# Being let go or quitting SW entiltlements?



## brokegirl (6 Jun 2011)

Hi,

I have been in my job just over a year. Initially it was full time 5 days a week then my hours were reduced to 3 days a week as business became tight.

I have seperated from my husband just over 3 months ago and am struggling financially. My job has always involved driving which I am paid mileage of 50c per mile.

However due to financial difficulties I can no longer afford tax and insurance on my car and so can no longer drive it. I am meeting with my employer tomorrow to discuss this.

Basically if I have to pay all my own tax and insurance the job is unsustainable for me. Plus my employer has not paid my full mileage the previous month when I claimed which I am also addressing with him.

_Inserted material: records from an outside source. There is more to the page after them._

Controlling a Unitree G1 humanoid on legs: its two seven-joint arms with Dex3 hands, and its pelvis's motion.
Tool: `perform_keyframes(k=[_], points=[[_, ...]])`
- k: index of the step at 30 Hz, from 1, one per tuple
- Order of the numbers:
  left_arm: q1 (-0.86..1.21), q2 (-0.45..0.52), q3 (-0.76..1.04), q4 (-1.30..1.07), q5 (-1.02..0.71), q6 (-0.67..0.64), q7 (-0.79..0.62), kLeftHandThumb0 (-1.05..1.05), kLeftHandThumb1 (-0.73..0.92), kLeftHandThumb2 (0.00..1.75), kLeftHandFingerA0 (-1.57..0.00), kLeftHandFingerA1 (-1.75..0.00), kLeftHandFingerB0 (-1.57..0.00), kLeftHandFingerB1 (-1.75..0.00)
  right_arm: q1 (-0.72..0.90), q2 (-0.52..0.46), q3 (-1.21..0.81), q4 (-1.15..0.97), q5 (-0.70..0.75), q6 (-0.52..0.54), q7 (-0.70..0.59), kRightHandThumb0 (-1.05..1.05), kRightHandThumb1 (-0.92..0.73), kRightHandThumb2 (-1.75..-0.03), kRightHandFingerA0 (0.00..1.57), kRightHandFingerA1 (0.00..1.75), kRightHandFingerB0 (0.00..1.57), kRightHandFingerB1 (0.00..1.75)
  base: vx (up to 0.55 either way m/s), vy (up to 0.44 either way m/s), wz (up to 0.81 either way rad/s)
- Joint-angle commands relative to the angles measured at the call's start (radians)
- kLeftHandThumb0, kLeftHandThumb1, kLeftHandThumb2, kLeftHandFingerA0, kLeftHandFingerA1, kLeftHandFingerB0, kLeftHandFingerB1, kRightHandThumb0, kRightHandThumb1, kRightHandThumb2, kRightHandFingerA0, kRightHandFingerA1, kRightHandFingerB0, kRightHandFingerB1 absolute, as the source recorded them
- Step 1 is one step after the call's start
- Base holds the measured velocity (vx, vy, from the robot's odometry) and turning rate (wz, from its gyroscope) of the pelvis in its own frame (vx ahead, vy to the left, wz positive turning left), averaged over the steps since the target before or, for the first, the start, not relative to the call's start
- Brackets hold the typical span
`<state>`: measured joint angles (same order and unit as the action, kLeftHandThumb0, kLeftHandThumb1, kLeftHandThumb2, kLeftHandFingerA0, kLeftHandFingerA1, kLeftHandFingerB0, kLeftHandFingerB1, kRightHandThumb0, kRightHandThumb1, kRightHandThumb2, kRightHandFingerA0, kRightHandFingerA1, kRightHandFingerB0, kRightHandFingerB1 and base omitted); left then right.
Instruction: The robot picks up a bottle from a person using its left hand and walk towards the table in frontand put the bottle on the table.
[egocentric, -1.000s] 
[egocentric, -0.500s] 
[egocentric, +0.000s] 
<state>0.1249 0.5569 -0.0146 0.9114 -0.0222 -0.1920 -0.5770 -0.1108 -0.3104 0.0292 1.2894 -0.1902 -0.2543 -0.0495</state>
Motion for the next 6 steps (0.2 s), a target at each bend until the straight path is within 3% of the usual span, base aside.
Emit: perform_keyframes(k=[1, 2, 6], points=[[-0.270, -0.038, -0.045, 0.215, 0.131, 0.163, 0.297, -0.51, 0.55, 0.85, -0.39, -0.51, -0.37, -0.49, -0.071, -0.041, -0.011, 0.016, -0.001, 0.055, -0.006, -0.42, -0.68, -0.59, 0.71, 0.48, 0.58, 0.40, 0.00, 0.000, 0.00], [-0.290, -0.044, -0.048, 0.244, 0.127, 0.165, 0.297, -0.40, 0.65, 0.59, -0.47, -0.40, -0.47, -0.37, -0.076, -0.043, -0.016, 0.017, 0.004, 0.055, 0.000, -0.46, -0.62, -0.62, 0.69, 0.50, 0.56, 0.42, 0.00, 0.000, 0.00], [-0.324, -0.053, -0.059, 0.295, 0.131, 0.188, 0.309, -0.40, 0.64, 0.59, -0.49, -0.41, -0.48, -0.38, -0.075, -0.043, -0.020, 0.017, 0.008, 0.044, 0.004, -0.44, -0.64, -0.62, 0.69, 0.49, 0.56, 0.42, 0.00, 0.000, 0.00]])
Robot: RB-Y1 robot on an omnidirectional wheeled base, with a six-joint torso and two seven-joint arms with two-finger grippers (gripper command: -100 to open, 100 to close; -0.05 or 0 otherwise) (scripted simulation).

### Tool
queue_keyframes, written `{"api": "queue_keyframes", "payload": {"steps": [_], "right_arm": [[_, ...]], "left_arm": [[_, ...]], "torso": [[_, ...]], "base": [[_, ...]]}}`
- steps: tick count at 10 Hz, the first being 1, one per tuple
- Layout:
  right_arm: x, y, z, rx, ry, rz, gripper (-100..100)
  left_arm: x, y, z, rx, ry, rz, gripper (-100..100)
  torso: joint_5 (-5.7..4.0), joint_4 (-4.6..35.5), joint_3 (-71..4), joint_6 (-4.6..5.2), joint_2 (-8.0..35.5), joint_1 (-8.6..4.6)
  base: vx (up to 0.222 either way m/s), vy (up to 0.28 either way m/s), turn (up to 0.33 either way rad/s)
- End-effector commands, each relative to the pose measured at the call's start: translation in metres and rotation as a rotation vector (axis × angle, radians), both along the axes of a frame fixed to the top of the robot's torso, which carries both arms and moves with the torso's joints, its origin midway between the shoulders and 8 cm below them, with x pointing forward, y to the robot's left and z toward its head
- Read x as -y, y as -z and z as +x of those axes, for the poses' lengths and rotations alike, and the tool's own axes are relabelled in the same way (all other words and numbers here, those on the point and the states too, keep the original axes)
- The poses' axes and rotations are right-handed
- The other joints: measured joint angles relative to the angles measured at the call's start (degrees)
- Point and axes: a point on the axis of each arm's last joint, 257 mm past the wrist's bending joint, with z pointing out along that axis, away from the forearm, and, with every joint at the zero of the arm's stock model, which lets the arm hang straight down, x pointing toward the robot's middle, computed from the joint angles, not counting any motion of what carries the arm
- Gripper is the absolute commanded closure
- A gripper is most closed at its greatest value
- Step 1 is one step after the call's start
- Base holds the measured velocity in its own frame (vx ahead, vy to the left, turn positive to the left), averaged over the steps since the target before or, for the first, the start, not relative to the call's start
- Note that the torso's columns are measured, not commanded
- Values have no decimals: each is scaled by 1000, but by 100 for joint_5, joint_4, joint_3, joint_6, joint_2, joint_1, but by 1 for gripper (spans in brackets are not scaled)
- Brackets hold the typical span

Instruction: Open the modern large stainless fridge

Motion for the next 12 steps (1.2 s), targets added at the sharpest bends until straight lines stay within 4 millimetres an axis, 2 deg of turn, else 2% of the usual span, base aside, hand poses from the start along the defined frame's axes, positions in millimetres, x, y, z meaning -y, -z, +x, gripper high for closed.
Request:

To be honest at the rate I am being paid while paying for the car too I would be better off on SW. I just want to know if my employer lays me off how do social welfare check this as opposed to quitting the job.

Thanks


----------



## gipimann (7 Jun 2011)

Have you checked out whether you can claim part SW for the 2 days you're no longer working?   You may have an entitlement to some Jobseeker's Benefit so you don't have to give up working altogether.


----------



## brokegirl (7 Jun 2011)

Thanks for your reply gipimann,

I have applied for lone parents so I don't know if I am eleigible for SW for 2 days as well?
I will be applying for Supplementary Welfare allowance also this week.


----------



## gipimann (7 Jun 2011)

Jobseeker's Benefit is based on your PRSI contributions (as well as other qualifying criteria -e.g. being available for and looking for full-time work), so it can be paid in addition to One Parent Family Payment which is means-tested.


----------



## brokegirl (7 Jun 2011)

Thanks again gipimann,

I spoke to my boss today about the fact that I can no longer afford tax and insurance on my car. I am taking a big risk driving at all at the moment as I risk fines or prosecution as my tax is out of date
There was no offer by my employer to help me with this I was just told there was no company vans available for use at the moment. I know this is true too but I will be in a bigger mess if I continue to drive.
It seems the only option for me is to leave the job but what would happen social welfare wise if I were to do this.
It is a terrible situation where i cannot afford the means to do my job anymore


----------



## Complainer (7 Jun 2011)

That is certainly a very difficult situation. If it does come to the crunch where you can't provide a car anymore, I'd suggest that you still show up for work, and let the employer be the one to take action, i.e. let you go.


----------



## Mizen Head (7 Jun 2011)

Hi Brokegirl. Have you checked your sums on the this.  
50c a mile seems a reasonable milage allowance and should allow you to actually 'make' some money.  Assume you are only doing 1,000 miles a month. thats €500.  Estmate petrol at 7 euro a gallon and 30 miles per gallon. Thats 233 paid on petrol. Assume  car tax at 400 and insurance at 600 per annum = 85 euro amonth. So your employer is 'contributing'  180 amonth towards your repayment + depreciation. But these are 'sunk' costs which you would have anyway,as I guess you still need a car, whether you have this job or not.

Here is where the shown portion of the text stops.